Sail got out of there. He changed cabs four times as rapidly as one cab could find another.
Whi
leaway was built for rivers, and not very wide rivers. She was a hooker that couldn’t take a sea. A houseboat about sixty feet waterline, she had three decks that put her up like a skyscraper. She should never have been built. She was white, or had been.
Scattered onshore near the houseboat was a gravel pile, two trucks with nobody near them, a shed, junk left by the hurricane, a trailer with both tires flat, windows broken, and two rowboats in as bad shape as the trailer. Sail was behind most of them at one time or another on his way to the riverbank. There was a concrete seawall. Between Sail and the houseboat, two gigs, a yawl, a cruiser and another houseboat were tied to dolphins along the concrete river bulkhead. Nobody seemed to be on any of the boats.
Sail wore dark blue silk underwear shorts. He hid everything else under the hurricane junk. The water had a little more smell and floating things than in the harbor. He kept behind the moored boats after he got over the seawall, and let the tide carry him. He was just coming under the Whileaway bow when one of the square window ports opened almost overhead.

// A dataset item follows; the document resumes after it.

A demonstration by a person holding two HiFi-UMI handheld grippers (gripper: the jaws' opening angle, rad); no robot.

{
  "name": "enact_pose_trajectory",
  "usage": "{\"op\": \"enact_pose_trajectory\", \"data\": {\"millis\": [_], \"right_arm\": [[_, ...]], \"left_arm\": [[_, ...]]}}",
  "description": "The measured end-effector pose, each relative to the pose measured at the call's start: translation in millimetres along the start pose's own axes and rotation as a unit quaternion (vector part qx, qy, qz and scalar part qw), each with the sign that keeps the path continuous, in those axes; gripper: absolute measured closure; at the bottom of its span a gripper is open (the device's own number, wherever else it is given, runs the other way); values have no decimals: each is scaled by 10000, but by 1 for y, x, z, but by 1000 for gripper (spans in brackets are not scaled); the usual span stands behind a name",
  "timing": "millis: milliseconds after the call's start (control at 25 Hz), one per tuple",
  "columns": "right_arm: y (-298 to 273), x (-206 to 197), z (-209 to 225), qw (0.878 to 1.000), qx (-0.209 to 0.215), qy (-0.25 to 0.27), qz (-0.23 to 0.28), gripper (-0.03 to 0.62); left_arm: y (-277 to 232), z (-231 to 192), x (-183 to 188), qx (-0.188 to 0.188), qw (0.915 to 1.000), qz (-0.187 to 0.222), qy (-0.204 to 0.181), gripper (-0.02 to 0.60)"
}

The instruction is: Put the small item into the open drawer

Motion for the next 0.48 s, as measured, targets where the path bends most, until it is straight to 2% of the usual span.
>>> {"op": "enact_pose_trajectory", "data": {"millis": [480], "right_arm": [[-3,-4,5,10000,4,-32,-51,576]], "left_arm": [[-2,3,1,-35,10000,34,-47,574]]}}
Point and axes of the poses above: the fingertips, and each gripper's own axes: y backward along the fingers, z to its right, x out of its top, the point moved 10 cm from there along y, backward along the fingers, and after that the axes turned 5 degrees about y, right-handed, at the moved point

Sail sank. He thought somebody was going to shoot or use a harpoon.
Something large and heavy fell into the water and sank, colliding with him, pushing him out of the way and going on sinking. He had enough contact with it to tell the first part of it was a navy-type anchor. He swam down after it. The river had two fathoms here, and he found the anchor and what was tied to it. The tide stretched his legs out behind as he clung to what he had found.
Whoever had tied the knots was a sailor, and sailor knots, while they hold, are made to be easily untied. Sail got them loose.
It would have been better to swim under the houseboat and come up on the other side, away from the port from which the anchor and Nola had been thrown, but Sail didn’t feel equal to anything but straight up. His air capacity was low because of his near drowning earlier in the day.